BEGIN DATA PROVIDED

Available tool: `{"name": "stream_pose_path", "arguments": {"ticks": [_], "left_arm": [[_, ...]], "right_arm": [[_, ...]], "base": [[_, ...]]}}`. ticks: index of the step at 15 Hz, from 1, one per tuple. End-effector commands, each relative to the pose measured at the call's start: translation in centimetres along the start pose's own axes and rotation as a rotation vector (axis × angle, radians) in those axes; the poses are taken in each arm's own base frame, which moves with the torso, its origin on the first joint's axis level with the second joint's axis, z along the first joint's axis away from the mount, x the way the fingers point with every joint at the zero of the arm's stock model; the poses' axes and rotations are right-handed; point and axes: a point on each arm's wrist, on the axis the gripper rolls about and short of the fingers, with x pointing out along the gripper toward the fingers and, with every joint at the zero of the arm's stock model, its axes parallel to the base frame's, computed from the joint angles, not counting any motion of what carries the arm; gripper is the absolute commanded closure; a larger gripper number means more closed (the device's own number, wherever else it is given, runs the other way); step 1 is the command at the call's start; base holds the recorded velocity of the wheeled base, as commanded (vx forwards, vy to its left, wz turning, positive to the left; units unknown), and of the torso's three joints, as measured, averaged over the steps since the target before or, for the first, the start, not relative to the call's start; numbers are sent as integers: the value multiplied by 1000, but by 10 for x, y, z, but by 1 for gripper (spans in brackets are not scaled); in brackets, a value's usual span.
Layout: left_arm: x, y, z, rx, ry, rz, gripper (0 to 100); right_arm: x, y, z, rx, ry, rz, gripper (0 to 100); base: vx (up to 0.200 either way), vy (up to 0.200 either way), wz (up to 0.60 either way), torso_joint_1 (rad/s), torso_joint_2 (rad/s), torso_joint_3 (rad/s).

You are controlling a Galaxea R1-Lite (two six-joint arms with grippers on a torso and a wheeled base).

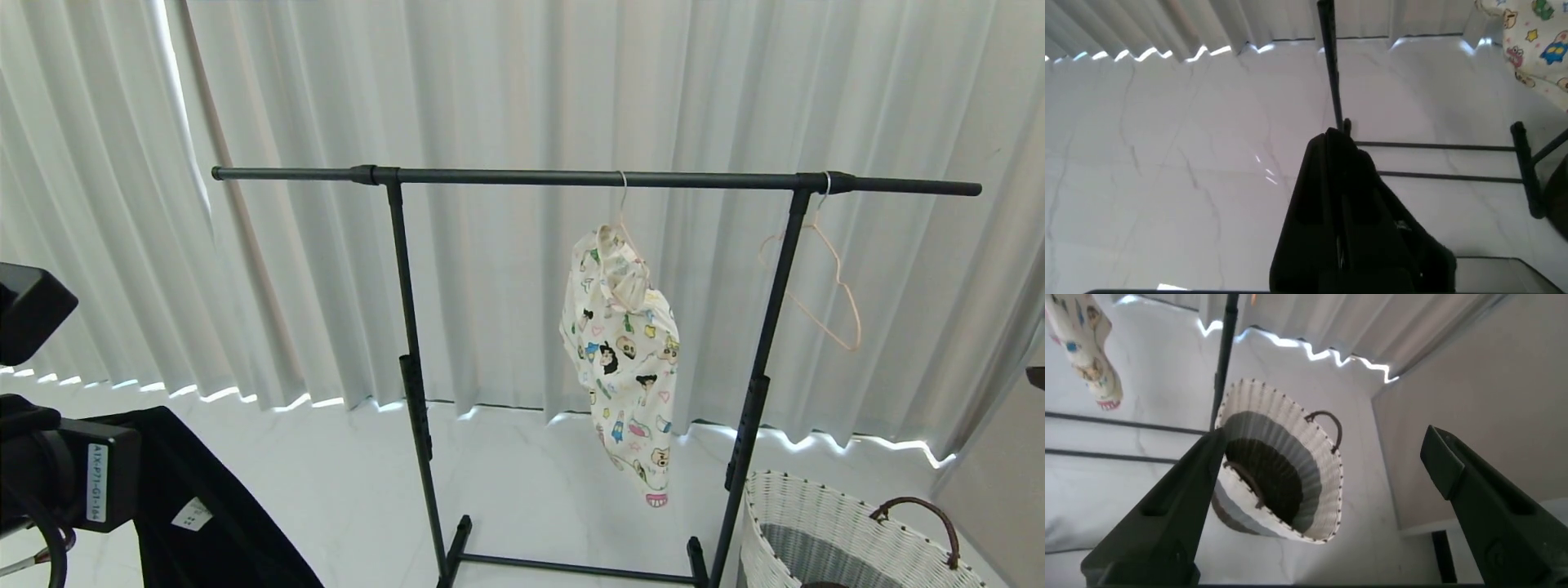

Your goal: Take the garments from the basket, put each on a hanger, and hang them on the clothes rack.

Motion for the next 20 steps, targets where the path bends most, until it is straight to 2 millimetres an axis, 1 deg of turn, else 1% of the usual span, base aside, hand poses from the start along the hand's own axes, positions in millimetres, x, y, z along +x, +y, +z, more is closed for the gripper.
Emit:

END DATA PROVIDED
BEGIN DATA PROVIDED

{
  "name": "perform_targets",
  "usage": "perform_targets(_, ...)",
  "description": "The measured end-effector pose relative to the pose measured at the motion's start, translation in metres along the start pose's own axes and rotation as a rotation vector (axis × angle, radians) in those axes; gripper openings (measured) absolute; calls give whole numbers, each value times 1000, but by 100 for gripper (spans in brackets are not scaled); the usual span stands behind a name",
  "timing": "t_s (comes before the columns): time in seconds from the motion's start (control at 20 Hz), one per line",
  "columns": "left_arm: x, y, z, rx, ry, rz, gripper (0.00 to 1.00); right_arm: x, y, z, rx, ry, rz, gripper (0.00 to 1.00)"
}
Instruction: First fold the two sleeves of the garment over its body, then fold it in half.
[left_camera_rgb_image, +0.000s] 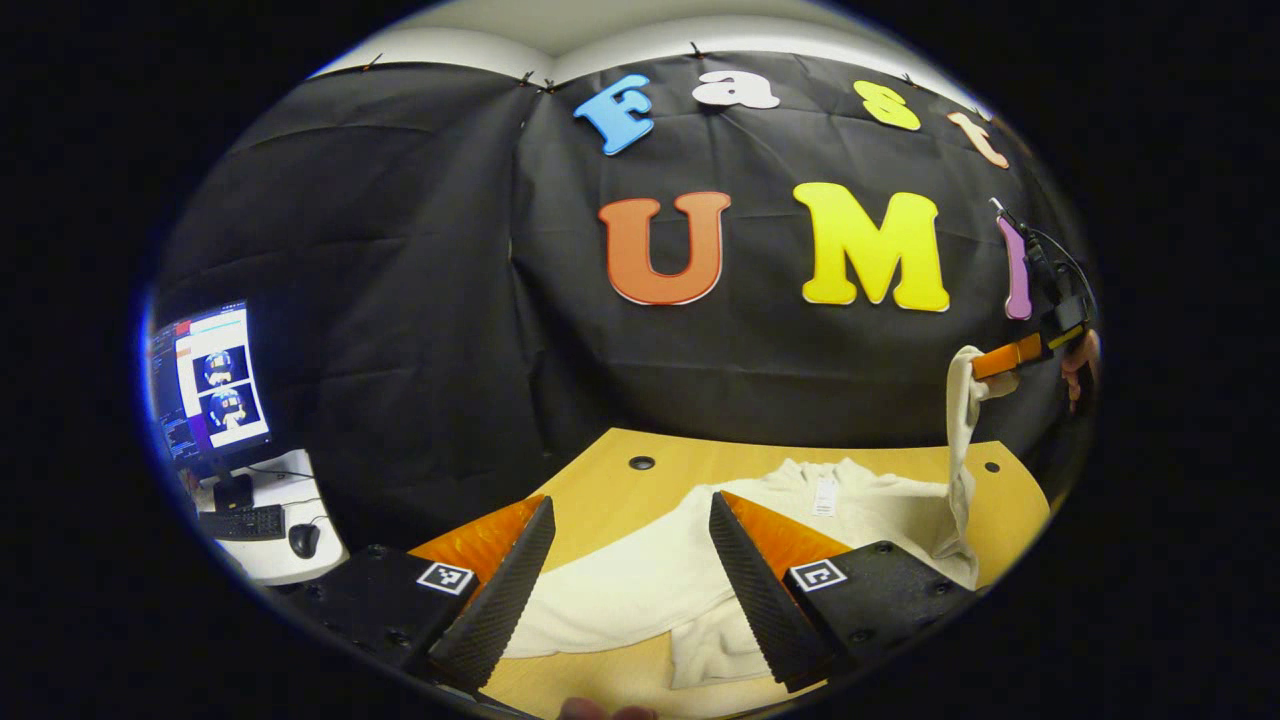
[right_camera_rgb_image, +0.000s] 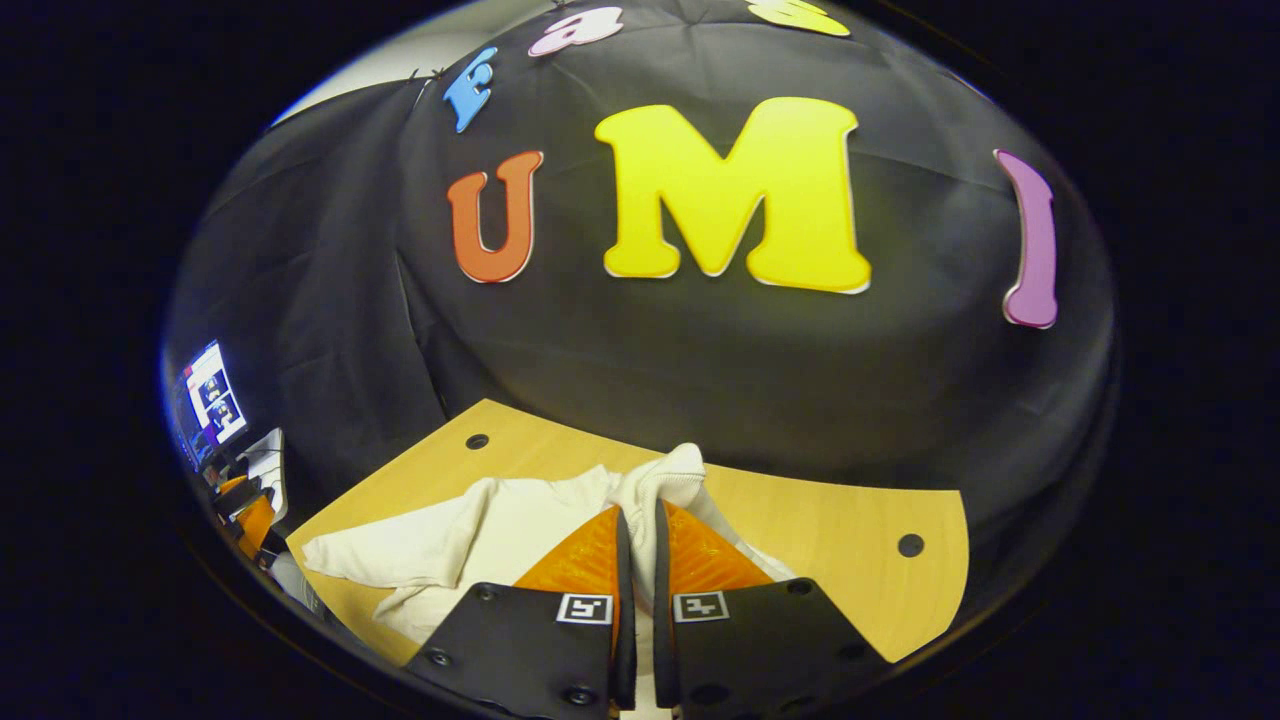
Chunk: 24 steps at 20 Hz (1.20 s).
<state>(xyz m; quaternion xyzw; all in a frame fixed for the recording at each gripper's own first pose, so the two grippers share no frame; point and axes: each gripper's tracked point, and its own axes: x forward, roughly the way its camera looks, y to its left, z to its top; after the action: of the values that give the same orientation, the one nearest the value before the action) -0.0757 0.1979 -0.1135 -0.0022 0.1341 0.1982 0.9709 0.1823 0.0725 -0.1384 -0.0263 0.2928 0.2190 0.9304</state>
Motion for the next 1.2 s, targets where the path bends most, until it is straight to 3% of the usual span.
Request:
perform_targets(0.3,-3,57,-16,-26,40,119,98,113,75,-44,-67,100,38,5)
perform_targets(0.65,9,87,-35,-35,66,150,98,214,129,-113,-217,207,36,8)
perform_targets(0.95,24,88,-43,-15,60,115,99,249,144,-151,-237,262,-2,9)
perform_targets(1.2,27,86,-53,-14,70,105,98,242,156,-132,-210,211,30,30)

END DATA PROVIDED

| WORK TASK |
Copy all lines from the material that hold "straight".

| REPLY TO THE EXERCISE |
Motion for the next 20 steps, targets where the path bends most, until it is straight to 2 millimetres an axis, 1 deg of turn, else 1% of the usual span, base aside, hand poses from the start along the hand's own axes, positions in millimetres, x, y, z along +x, +y, +z, more is closed for the gripper.
Motion for the next 1.2 s, targets where the path bends most, until it is straight to 3% of the usual span.

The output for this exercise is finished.